▶ **WHAT YOU SHOULD DO**
Retype the line with "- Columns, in" in it, then each line after it to the end of the data, word for word.

▶ **DATA BLOCK**
┄┄┄┄┄┄┄┄┄┄

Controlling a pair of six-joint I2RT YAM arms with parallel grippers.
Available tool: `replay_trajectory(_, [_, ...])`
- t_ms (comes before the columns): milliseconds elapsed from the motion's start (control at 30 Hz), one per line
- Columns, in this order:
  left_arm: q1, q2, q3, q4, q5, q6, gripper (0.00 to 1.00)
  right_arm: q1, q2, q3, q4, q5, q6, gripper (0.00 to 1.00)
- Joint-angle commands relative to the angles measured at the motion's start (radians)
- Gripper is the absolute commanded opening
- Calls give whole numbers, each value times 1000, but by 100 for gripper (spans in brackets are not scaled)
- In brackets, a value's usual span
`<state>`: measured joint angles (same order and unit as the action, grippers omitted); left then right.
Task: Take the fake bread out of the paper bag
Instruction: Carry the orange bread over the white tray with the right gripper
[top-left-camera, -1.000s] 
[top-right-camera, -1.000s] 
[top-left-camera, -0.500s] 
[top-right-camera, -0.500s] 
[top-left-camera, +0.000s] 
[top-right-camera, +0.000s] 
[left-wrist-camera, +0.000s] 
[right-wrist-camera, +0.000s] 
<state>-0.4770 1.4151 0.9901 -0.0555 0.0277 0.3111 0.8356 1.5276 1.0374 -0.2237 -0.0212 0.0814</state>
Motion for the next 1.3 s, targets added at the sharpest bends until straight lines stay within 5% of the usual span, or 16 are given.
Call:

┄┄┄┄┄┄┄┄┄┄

▶ **TASK ANSWER**
- Columns, in this order:
  left_arm: q1, q2, q3, q4, q5, q6, gripper (0.00 to 1.00)
  right_arm: q1, q2, q3, q4, q5, q6, gripper (0.00 to 1.00)
- Joint-angle commands relative to the angles measured at the motion's start (radians)
- Gripper is the absolute commanded opening
- Calls give whole numbers, each value times 1000, but by 100 for gripper (spans in brackets are not scaled)
- In brackets, a value's usual span
`<state>`: measured joint angles (same order and unit as the action, grippers omitted); left then right.
Task: Take the fake bread out of the paper bag
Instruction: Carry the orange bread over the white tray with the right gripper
[top-left-camera, -1.000s] 
[top-right-camera, -1.000s] 
[top-left-camera, -0.500s] 
[top-right-camera, -0.500s] 
[top-left-camera, +0.000s] 
[top-right-camera, +0.000s] 
[left-wrist-camera, +0.000s] 
[right-wrist-camera, +0.000s] 
<state>-0.4770 1.4151 0.9901 -0.0555 0.0277 0.3111 0.8356 1.5276 1.0374 -0.2237 -0.0212 0.0814</state>
Motion for the next 1.3 s, targets added at the sharpest bends until straight lines stay within 5% of the usual span, or 16 are given.
Call:

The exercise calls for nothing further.